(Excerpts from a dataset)
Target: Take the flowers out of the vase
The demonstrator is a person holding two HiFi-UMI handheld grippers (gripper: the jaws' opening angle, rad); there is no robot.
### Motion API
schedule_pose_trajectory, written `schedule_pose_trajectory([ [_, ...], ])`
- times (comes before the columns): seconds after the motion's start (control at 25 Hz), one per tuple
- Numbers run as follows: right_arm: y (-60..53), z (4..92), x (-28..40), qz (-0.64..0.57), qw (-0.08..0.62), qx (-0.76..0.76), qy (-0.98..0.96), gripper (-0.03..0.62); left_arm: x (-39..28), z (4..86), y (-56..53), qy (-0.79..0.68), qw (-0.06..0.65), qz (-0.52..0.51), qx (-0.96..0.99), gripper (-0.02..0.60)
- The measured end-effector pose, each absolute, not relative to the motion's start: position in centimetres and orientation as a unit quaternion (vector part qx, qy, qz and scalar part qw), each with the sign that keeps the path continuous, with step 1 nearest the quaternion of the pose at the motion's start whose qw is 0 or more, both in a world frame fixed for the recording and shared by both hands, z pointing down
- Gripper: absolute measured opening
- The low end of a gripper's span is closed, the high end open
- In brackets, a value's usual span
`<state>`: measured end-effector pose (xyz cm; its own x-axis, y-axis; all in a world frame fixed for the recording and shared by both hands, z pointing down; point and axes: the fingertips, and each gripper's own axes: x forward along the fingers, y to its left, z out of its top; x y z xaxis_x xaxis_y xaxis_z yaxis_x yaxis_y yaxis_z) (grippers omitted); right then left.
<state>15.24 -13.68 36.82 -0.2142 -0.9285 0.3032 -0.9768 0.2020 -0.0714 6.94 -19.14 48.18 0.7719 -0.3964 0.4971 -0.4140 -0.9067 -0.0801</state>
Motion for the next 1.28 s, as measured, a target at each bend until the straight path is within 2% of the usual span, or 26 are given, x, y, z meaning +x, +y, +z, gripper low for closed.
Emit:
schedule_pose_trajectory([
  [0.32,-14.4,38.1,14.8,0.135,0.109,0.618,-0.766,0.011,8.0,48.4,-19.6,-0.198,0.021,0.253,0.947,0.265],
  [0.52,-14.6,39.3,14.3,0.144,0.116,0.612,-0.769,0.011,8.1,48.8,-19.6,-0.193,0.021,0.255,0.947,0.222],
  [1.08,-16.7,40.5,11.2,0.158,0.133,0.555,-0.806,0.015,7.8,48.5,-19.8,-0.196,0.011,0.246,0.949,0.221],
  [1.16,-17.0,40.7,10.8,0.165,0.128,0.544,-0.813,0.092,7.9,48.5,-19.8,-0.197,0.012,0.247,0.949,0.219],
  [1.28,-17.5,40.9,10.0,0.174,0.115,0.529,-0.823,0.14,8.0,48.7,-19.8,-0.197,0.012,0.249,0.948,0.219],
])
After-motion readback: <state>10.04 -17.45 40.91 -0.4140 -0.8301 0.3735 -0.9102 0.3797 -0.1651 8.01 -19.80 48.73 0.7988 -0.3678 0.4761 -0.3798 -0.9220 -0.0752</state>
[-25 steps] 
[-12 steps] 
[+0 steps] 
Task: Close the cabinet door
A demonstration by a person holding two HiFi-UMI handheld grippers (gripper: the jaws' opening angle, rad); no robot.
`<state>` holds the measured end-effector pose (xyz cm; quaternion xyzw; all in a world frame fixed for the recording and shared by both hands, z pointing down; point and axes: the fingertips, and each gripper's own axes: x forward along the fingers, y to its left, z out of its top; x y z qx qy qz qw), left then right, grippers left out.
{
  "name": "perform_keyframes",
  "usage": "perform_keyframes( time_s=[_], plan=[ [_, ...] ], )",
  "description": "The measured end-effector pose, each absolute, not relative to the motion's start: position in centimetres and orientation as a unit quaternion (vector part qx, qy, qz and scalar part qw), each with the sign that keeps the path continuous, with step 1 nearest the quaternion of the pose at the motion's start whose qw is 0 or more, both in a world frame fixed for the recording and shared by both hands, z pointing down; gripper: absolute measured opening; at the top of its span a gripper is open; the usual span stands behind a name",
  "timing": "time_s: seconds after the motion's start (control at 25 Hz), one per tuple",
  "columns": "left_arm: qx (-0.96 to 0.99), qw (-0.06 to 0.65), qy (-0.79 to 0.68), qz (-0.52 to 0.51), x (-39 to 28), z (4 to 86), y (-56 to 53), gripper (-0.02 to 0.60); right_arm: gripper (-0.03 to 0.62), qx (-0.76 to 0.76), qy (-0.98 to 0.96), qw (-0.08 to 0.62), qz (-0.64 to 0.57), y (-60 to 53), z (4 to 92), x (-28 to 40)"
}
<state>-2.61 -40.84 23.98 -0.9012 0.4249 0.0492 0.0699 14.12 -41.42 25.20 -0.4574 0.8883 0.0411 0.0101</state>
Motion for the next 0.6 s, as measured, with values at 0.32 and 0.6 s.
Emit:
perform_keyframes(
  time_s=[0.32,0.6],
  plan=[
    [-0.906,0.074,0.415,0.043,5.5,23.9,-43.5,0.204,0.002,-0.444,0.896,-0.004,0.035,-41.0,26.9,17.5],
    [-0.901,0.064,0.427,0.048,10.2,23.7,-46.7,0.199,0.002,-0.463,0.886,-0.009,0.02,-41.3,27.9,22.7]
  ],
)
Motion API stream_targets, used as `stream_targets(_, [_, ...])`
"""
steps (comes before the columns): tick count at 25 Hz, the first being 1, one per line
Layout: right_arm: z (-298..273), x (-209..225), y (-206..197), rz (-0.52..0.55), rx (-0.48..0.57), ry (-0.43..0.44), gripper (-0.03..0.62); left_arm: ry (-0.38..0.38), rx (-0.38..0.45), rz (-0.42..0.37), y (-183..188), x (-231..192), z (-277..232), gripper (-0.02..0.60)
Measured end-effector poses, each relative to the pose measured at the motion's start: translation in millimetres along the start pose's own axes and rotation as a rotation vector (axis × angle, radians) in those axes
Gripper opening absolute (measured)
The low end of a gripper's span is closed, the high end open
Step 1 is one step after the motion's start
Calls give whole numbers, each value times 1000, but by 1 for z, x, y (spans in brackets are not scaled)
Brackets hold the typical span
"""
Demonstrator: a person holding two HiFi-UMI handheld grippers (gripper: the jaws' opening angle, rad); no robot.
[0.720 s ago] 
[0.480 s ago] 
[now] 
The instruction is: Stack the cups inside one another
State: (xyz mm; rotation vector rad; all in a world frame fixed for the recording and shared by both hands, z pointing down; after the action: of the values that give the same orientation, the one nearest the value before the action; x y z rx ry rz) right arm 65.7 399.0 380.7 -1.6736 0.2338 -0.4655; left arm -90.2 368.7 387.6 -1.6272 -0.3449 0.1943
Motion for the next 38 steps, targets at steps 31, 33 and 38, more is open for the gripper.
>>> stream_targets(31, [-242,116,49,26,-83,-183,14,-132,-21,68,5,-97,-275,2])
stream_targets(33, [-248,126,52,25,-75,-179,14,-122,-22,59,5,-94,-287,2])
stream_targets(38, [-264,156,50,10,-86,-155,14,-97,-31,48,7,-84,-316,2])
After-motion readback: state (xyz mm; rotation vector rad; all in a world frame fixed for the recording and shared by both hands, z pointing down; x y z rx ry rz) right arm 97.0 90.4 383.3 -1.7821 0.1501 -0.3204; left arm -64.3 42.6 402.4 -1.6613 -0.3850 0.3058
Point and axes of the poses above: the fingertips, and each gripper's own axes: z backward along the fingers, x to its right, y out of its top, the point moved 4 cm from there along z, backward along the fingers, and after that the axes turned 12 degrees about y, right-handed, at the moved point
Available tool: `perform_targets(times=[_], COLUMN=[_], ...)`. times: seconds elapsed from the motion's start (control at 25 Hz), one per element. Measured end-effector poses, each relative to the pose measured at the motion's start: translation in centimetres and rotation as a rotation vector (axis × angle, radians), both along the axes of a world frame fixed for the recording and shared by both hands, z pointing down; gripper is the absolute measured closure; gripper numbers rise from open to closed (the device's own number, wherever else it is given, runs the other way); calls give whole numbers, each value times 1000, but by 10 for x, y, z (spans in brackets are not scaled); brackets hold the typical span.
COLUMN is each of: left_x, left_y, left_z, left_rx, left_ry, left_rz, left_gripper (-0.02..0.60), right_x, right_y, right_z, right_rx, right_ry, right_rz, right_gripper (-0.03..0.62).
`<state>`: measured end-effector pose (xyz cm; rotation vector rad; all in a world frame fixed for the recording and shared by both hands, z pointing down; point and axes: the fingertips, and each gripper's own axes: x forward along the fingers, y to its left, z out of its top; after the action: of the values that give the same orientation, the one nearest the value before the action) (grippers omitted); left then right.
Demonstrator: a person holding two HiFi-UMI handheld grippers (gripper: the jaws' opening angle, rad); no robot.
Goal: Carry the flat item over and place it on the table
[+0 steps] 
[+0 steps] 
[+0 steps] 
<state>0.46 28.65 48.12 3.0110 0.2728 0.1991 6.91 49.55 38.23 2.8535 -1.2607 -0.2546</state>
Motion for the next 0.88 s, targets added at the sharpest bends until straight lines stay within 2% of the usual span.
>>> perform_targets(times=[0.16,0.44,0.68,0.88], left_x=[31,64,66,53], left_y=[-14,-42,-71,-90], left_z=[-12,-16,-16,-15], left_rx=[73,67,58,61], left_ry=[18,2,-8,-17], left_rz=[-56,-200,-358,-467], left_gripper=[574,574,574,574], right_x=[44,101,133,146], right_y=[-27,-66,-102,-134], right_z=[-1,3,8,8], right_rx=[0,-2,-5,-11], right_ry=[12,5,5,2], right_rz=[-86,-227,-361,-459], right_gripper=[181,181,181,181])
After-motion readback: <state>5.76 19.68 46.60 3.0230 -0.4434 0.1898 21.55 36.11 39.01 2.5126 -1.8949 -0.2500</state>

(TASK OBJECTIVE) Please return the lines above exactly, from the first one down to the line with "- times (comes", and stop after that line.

(RESULT BELOW)
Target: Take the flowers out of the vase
The demonstrator is a person holding two HiFi-UMI handheld grippers (gripper: the jaws' opening angle, rad); there is no robot.
### Motion API
schedule_pose_trajectory, written `schedule_pose_trajectory([ [_, ...], ])`
- times (comes before the columns): seconds after the motion's start (control at 25 Hz), one per tuple

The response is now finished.